The pruning criterion ``APoZ`` is explained in the paper `Network Trimming: A Data-Driven Neuron Pruning Approach towards Efficient Deep Architectures <https://arxiv.org/abs/1607.03250>`__.
The APoZ is defined as:
:math:`APoZ_{c}^{(i)} = APoZ\left(O_{c}^{(i)}\right)=\frac{\sum_{k}^{N} \sum_{j}^{M} f\left(O_{c, j}^{(i)}(k)=0\right)}{N \times M}`
Activation APoZ rank pruner also supports dependency-aware mode.
Usage
^^^^^^
.. code-block:: python
import nni
from nni.algorithms.compression.v2.pytorch.pruning import ActivationAPoZRankPruner
# make sure you have used nni.trace to wrap the optimizer class before initialize
traced_optimizer = nni.trace(torch.optim.Adam)(model.parameters())
config_list = [{ 'sparsity': 0.8, 'op_types': ['Conv2d'] }]
pruner = ActivationAPoZRankPruner(model, config_list, trainer, traced_optimizer, criterion, training_batches=20)

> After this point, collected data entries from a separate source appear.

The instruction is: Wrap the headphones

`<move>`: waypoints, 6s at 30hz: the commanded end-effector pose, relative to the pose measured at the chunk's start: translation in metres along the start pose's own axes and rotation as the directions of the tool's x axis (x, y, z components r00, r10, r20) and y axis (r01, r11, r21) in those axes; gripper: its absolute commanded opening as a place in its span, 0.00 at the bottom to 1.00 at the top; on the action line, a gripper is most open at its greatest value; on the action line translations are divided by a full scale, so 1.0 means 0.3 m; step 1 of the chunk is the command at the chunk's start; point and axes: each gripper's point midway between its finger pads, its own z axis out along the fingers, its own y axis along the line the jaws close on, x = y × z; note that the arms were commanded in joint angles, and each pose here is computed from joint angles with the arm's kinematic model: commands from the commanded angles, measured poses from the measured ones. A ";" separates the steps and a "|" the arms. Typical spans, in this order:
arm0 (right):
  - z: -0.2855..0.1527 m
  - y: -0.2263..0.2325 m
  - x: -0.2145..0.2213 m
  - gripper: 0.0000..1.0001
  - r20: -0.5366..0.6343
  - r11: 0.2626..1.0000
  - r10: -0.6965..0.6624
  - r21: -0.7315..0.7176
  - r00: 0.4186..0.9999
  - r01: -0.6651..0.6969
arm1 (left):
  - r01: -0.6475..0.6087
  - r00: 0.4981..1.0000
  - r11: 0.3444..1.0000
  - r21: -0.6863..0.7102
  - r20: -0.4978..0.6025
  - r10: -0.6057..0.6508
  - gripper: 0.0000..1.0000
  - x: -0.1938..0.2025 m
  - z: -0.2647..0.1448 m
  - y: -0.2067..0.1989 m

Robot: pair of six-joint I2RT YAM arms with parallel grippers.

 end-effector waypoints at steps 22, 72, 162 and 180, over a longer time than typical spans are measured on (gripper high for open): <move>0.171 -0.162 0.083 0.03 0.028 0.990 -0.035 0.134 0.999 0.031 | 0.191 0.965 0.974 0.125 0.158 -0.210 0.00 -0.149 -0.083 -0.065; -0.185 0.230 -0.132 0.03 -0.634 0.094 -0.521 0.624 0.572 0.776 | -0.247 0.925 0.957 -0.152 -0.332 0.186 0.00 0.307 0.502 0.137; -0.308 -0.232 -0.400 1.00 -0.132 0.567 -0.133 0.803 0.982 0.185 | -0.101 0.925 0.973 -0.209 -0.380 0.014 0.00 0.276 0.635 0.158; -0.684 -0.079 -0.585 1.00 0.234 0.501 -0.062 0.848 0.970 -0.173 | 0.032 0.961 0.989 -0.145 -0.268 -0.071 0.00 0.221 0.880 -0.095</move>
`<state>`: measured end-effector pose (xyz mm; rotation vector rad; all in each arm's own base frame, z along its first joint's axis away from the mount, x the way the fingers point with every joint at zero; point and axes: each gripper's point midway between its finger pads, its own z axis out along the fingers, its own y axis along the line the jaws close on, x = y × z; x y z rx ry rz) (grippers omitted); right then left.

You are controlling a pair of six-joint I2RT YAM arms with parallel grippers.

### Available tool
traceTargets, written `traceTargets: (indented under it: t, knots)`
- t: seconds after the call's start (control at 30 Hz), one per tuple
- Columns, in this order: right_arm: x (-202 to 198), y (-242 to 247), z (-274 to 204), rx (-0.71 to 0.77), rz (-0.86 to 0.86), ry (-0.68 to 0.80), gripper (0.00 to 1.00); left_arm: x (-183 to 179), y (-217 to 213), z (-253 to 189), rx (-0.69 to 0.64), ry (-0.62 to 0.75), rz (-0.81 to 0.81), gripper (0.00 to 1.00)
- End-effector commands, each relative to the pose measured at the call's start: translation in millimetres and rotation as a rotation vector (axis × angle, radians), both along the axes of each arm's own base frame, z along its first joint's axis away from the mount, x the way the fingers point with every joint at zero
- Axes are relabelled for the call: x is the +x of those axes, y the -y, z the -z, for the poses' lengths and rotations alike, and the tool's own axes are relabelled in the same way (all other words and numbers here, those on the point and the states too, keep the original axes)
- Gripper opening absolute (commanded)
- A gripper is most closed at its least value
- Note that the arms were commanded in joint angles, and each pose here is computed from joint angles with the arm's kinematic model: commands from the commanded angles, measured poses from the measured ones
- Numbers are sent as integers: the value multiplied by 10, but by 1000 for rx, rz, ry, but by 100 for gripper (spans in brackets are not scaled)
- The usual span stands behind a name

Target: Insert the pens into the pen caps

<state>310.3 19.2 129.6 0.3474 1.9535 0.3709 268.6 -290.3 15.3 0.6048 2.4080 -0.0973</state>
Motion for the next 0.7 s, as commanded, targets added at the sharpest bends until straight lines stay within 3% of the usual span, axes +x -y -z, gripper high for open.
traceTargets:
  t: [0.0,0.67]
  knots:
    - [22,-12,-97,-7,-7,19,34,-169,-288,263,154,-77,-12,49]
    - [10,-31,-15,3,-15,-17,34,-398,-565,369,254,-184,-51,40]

masked_model, masks = pruner.compress()
For detailed example please refer to :githublink:`examples/model_compress/pruning/v2/activation_pruning_torch.py <examples/model_compress/pruning/v2/activation_pruning_torch.py>`
User configuration for Activation APoZ Rank Pruner
^^^^^^^^^^^^^^^^^^^^^^^^^^^^^^^^^^^^^^^^^^^^^^^^^^
**PyTorch**
.. autoclass:: nni.algorithms.compression.v2.pytorch.pruning.ActivationAPoZRankPruner
Activation Mean Rank Pruner
---------------------------
Activation mean rank pruner is a pruner which prunes on the first weight dimension,
with the smallest importance criterion ``mean activation`` calculated from the output activations of convolution layers to achieve a preset level of network sparsity.
The pruning criterion ``mean activation`` is explained in section 2.2 of the paper `Pruning Convolutional Neural Networks for Resource Efficient Inference <https://arxiv.org/abs/1611.06440>`__.
Activation mean rank pruner also supports dependency-aware mode.
Usage
^^^^^^
.. code-block:: python
import nni
from nni.algorithms.compression.v2.pytorch.pruning import ActivationMeanRankPruner
# make sure you have used nni.trace to wrap the optimizer class before initialize
traced_optimizer = nni.traces(torch.optim.Adam)(model.parameters())
config_list = [{ 'sparsity': 0.8, 'op_types': ['Conv2d'] }]
pruner = ActivationMeanRankPruner(model, config_list, trainer, traced_optimizer, criterion, training_batches=20)
masked_model, masks = pruner.compress()
For detailed example please refer to :githublink:`examples/model_compress/pruning/v2/activation_pruning_torch.py <examples/model_compress/pruning/v2/activation_pruning_torch.py>`
User configuration for Activation Mean Rank Pruner
^^^^^^^^^^^^^^^^^^^^^^^^^^^^^^^^^^^^^^^^^^^^^^^^^^
**PyTorch**
.. autoclass:: nni.algorithms.compression.v2.pytorch.pruning.ActivationMeanRankPruner
Taylor FO Weight Pruner
-----------------------
Taylor FO weight pruner is a pruner which prunes on the first weight dimension,
based on estimated importance calculated from the first order taylor expansion on weights to achieve a preset level of network sparsity.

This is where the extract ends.